The offence of misconduct in public office carries a maximum sentence of life imprisonment, according to the Crown Prosecution Service website.

The development is likely to damage Johnson's prospects in the forthcoming Conservative party leadership contest, which will be triggered after May resigns on June 7.

The summons comes resulting from a private lawsuit brought by businessman Marcus Ball, who claims Johnson had purposely lied about the true costs of Britain's European Union membership.

"Its true objective is not that it should succeed, but that it should be made at all", his lawyer said.

President Donald Trump has weighed in on the power struggle in British politics, praising Brexit campaigner Nigel Farage and prime ministerial hopeful Boris Johnson and suggesting he may meet the pair on his state visit to Britain next week.

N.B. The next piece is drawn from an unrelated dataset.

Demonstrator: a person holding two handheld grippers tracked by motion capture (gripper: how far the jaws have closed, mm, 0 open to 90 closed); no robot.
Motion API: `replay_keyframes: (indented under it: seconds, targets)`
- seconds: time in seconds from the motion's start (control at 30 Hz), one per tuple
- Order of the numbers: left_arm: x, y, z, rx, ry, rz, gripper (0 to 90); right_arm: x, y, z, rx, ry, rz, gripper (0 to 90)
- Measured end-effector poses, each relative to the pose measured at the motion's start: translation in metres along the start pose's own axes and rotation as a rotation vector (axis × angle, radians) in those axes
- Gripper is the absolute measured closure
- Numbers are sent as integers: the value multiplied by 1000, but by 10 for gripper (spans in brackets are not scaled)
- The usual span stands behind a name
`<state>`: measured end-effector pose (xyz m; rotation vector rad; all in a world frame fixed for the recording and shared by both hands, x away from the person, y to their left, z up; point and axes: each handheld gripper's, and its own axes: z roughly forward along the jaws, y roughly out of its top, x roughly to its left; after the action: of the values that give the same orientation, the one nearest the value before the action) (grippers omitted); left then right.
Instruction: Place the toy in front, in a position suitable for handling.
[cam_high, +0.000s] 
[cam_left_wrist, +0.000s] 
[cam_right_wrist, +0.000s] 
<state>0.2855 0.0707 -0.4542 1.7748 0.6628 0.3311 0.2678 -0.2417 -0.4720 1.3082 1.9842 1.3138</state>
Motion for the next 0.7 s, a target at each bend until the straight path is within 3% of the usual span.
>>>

Trump told reporters he had great respect for Johnson and Farage and considered them friends, but declined to say whether he supported Johnson to succeed Theresa May, who is stepping down as prime minister after failing to steer the country out of the European Union.

"The conduct of the proposed defendant Boris Johnson was both irresponsible and dishonest".

While actively opposing the next government is not something Hammondf would choose to do "lightly or enthusiastically", he said a no-deal Brexit is "not in Britain's interests".